Goods may be further divided into three types: external goods, goods of the soul, and goods of the body (1.8). Goods of the soul are the most fully goods, and these include actions and activities of the soul. But as central as goods of the soul are for happiness, the latter also requires the possession of external goods, for we cannot act and act well if we lack the resources. These external goods include friends, wealth, and political power, as well as good birth, good children, and beauty.

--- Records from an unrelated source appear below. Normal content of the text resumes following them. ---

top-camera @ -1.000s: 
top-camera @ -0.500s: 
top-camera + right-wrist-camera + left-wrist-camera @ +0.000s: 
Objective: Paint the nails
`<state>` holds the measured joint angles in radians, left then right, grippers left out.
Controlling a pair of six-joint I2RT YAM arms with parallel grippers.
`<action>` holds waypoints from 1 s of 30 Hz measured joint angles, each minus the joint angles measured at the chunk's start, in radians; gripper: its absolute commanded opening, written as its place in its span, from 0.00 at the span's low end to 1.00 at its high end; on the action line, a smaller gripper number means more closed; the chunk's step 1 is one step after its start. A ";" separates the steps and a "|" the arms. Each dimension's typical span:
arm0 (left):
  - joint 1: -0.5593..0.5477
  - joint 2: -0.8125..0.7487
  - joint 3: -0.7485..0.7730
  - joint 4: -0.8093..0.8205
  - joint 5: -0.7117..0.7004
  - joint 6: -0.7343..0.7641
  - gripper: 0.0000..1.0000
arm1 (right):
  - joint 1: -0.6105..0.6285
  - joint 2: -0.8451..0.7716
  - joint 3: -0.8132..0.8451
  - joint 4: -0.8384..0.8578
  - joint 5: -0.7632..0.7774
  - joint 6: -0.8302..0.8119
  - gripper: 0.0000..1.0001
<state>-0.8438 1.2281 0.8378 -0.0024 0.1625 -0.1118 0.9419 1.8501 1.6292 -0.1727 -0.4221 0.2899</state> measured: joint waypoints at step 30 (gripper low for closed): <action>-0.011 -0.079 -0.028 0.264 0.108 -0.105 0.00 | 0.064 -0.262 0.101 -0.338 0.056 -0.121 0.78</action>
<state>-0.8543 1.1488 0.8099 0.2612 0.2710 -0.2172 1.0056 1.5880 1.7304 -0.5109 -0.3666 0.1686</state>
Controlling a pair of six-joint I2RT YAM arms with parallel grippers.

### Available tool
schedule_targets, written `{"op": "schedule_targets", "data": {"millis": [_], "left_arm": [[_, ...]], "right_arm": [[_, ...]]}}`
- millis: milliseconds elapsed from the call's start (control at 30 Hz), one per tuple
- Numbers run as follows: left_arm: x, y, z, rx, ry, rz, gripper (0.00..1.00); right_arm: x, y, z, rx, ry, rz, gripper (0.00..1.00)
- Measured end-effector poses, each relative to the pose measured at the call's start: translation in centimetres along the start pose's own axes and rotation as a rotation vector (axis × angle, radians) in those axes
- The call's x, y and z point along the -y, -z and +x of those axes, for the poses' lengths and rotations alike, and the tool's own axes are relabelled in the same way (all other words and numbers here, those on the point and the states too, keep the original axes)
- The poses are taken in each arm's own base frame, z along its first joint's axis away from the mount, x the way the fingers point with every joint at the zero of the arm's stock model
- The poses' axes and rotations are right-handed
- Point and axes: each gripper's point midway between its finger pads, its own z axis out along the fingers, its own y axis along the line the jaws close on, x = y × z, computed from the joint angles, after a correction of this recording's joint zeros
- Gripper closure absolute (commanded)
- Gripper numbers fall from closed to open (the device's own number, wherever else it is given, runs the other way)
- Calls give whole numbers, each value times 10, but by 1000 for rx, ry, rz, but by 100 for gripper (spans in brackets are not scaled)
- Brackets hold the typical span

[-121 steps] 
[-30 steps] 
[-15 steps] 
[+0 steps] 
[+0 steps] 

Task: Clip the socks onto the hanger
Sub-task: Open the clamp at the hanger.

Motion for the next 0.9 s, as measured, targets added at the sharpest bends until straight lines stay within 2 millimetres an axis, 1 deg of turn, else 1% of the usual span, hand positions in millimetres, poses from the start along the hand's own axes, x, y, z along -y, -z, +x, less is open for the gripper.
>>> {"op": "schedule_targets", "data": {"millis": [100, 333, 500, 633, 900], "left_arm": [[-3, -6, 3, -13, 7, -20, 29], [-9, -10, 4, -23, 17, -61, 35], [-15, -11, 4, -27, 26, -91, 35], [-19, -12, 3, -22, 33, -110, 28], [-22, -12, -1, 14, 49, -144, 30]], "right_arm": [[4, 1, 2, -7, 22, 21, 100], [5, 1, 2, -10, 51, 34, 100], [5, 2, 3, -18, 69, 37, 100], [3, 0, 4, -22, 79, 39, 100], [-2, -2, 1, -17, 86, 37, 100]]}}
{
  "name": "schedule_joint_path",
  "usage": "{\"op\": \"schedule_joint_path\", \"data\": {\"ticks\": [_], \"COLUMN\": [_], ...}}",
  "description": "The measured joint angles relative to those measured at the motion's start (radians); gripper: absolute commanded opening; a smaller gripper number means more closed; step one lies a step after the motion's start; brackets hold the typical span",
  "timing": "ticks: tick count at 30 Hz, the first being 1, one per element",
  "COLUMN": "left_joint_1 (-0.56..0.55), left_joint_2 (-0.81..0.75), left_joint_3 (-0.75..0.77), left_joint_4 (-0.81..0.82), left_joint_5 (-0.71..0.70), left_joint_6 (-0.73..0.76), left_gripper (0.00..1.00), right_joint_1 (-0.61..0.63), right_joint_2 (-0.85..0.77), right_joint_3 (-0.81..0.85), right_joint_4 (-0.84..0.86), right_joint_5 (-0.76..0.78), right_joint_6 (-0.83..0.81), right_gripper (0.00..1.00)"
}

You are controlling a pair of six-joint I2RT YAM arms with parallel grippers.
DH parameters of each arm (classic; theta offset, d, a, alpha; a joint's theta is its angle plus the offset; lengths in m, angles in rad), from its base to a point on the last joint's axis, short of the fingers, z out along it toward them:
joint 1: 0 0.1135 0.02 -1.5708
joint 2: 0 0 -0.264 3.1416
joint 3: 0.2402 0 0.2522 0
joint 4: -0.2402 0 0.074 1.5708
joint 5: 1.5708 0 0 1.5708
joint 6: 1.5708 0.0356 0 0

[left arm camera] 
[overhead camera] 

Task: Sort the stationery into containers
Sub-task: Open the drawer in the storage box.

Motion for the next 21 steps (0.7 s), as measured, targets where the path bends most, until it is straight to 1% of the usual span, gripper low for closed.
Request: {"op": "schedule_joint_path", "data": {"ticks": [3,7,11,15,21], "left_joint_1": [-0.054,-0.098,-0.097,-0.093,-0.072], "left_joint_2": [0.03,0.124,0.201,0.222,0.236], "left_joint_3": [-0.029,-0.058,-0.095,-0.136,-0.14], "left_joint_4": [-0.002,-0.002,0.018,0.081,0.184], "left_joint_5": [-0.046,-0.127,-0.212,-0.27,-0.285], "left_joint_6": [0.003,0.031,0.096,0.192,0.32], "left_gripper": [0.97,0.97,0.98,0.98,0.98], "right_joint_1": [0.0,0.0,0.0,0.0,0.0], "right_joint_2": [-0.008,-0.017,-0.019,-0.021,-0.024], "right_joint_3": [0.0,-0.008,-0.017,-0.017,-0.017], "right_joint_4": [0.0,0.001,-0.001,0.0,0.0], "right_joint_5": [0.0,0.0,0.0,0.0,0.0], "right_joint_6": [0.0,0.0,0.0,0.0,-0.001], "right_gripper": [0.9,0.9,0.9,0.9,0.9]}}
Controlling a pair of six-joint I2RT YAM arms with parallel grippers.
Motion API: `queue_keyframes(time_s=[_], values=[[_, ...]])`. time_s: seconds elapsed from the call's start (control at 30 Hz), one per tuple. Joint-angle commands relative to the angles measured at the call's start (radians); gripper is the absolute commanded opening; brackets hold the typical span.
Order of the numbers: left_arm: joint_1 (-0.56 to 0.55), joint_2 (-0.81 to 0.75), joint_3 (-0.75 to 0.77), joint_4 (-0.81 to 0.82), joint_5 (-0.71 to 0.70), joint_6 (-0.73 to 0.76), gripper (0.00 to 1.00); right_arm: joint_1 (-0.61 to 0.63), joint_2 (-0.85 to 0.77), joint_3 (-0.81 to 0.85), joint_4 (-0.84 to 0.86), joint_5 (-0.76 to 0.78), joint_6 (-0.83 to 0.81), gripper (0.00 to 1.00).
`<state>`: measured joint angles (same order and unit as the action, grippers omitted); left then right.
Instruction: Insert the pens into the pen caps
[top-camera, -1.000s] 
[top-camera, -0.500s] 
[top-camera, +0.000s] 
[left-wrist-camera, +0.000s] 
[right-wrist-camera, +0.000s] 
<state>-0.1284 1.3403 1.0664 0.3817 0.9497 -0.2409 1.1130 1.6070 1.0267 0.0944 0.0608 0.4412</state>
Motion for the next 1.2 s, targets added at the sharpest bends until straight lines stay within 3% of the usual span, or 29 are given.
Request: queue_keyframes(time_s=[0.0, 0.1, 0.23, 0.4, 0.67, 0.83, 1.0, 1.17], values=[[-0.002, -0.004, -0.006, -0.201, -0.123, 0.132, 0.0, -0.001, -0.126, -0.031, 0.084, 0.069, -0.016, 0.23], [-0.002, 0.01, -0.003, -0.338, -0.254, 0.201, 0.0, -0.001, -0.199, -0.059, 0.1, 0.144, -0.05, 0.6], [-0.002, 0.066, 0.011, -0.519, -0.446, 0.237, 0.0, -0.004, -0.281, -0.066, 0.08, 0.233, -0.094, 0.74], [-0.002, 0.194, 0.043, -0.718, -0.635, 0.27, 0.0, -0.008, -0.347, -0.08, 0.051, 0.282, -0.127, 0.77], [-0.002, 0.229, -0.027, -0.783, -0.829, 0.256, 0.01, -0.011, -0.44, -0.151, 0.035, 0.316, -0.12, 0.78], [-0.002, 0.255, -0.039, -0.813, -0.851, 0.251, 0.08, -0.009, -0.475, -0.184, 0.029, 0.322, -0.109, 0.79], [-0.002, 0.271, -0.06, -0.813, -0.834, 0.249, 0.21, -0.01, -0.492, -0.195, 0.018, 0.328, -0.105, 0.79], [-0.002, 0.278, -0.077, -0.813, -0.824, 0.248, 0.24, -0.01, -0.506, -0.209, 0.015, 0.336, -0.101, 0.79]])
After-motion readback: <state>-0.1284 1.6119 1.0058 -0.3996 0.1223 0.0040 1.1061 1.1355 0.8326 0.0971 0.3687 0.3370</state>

If happiness, then, is a life of activity in accord with virtue, this raises the question of what the relevant human virtues in fact are (1.13). The politician is someone who wants to make the citizens to be good and law-abiding, something the Spartans and Cretans understood. Politics, then, is concerned with ethics and virtue. The virtue or excellence politics is concerned with is the virtue or excellence of the soul more than the body, which means the politician must know something about the soul—the politician must be a kind of psychologist—though his interest in the soul will be professionally limited by its political relevance. The soul has two parts: the rational and the non-rational or sub-rational. The non-rational part of the soul may be further subdivided into two parts. First, there is that part (called the nutritive) that is responsible for nutrition and growth, and which has no part in or regulation by reason, and which is possessed in common by all other living things, both plants and animals. Second, there is a non-rational part of the soul (called the sensitive) that involves human passions and appetites which can participates in or be ruled by reason, but also which can disobey reason. As there are two parts of the soul that are concerned with reason—the rational part of the soul itself and the non-rational part that nevertheless participates in reason—so there are two different kinds of virtue in the soul: there are the intellectual virtues of thought, which are wisdom, understanding, and prudence, and there are the moral virtues of character, and which include such virtue as generosity and temperance.